White Tongue Causes

Have you ever looked in the mirror and been surprised to find that your tongue has transformed into an unexpected shade of white? It's a peculiar sight, one that often raises questions and concerns about what might be lurking beneath the surface. The human tongue, that humble organ responsible for tasting, speaking, and even singing, can sometimes reveal more about your health than you might imagine.

White tongue can be caused by a variety of factors. It might be because of your poor oral hygiene, or it might be a symptom of an underlying medical condition. The white tongue might look alarming, but it is usually temporary. However, it is essential to identify the specific cause for appropriate treatment and management. 

What is a white tongue?

White tongue, as the name suggests, is when the top surface of your tongue is coated with a thick white film. It might cover the entire surface of the tongue, or it might appear in patches. It can be transient, resolving by brushing your tongue, or it can be persistent and associated with other symptoms. 

When a white tongue is a result of poor oral hygiene, the coating consists of numerous bacteria, dead cells, and food particles lodged between the tiny papillae that cover our tongue.

Let's uncover the various factors that might be turning your tongue white. 

Common causes of white tongue

  • Oral Thrush

Oral thrush, or oral candidiasis (pseudomembranous form), is a fungal infection that affects the mucous membranes of the oral cavity, including the palate, tongue, and inner lining of lips and cheeks. It appears as white patches that can be easily removed by gauze, revealing a red sore tongue underneath. It is also sometimes associated with symptoms like a burning sensation and alteration of taste.

 There are some predisposing factors that make one more susceptible to this fungal infection.
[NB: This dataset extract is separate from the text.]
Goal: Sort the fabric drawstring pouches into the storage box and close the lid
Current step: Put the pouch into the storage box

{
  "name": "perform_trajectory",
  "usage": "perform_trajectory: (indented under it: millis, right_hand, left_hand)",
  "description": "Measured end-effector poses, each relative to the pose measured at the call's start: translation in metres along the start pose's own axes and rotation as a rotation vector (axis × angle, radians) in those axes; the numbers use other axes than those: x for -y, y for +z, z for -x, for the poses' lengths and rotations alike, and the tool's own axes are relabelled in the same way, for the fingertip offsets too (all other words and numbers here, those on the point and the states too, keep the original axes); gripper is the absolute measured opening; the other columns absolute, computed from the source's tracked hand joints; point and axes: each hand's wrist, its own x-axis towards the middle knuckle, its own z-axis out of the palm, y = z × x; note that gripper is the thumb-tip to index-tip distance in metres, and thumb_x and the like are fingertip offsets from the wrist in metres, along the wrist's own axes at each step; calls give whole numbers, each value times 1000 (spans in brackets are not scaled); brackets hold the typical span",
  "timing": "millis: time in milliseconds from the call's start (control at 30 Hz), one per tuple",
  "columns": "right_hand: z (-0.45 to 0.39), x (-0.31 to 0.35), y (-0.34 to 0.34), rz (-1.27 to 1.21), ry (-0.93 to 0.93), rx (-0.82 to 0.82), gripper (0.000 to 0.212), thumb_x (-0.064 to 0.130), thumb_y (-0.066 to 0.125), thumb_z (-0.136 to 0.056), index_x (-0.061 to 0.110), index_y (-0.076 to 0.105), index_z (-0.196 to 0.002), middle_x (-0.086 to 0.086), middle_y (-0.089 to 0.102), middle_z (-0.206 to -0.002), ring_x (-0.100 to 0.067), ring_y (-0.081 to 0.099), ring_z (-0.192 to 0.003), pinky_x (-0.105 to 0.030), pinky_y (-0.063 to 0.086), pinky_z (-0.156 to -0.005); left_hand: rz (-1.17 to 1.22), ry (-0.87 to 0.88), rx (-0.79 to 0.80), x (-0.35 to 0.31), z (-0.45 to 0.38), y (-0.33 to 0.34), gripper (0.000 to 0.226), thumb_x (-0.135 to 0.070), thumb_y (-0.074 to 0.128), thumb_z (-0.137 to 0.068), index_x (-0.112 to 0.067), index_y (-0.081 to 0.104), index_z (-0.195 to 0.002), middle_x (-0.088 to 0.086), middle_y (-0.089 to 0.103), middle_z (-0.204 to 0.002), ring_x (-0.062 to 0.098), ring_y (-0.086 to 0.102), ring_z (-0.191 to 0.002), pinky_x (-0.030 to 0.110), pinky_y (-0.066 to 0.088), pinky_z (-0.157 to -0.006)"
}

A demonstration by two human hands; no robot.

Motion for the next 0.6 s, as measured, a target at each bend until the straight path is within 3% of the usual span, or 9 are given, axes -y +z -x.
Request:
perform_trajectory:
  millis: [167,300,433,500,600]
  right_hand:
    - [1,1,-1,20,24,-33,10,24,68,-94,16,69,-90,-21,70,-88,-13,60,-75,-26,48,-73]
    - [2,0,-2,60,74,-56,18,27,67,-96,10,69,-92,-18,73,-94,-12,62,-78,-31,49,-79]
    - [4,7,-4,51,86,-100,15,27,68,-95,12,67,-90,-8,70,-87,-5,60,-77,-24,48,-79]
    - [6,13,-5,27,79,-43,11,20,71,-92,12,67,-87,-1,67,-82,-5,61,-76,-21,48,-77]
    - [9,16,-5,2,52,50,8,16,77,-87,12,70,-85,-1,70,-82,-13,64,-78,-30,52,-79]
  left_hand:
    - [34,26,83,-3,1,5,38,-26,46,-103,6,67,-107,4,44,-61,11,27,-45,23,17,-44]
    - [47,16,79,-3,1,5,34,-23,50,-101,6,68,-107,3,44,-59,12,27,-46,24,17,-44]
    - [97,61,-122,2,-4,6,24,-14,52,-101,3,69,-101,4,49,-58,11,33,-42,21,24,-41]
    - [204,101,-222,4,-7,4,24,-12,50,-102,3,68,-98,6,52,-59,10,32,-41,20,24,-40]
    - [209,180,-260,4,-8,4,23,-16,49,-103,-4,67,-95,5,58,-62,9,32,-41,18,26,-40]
These include prolonged consumption of some drugs, dry mouth, wearing of dentures, smoking, diabetes, extremes of age, malignancies, and medical conditions that weaken the immune system. 

  • Leukoplakia

The World Health Organization (WHO) has defined leukoplakia as ‘A white patch or plaque that cannot be characterized clinically or pathologically as any other disease.’ 4,5

It appears as a white patch that may occur anywhere inside the mouth, including the tongue. 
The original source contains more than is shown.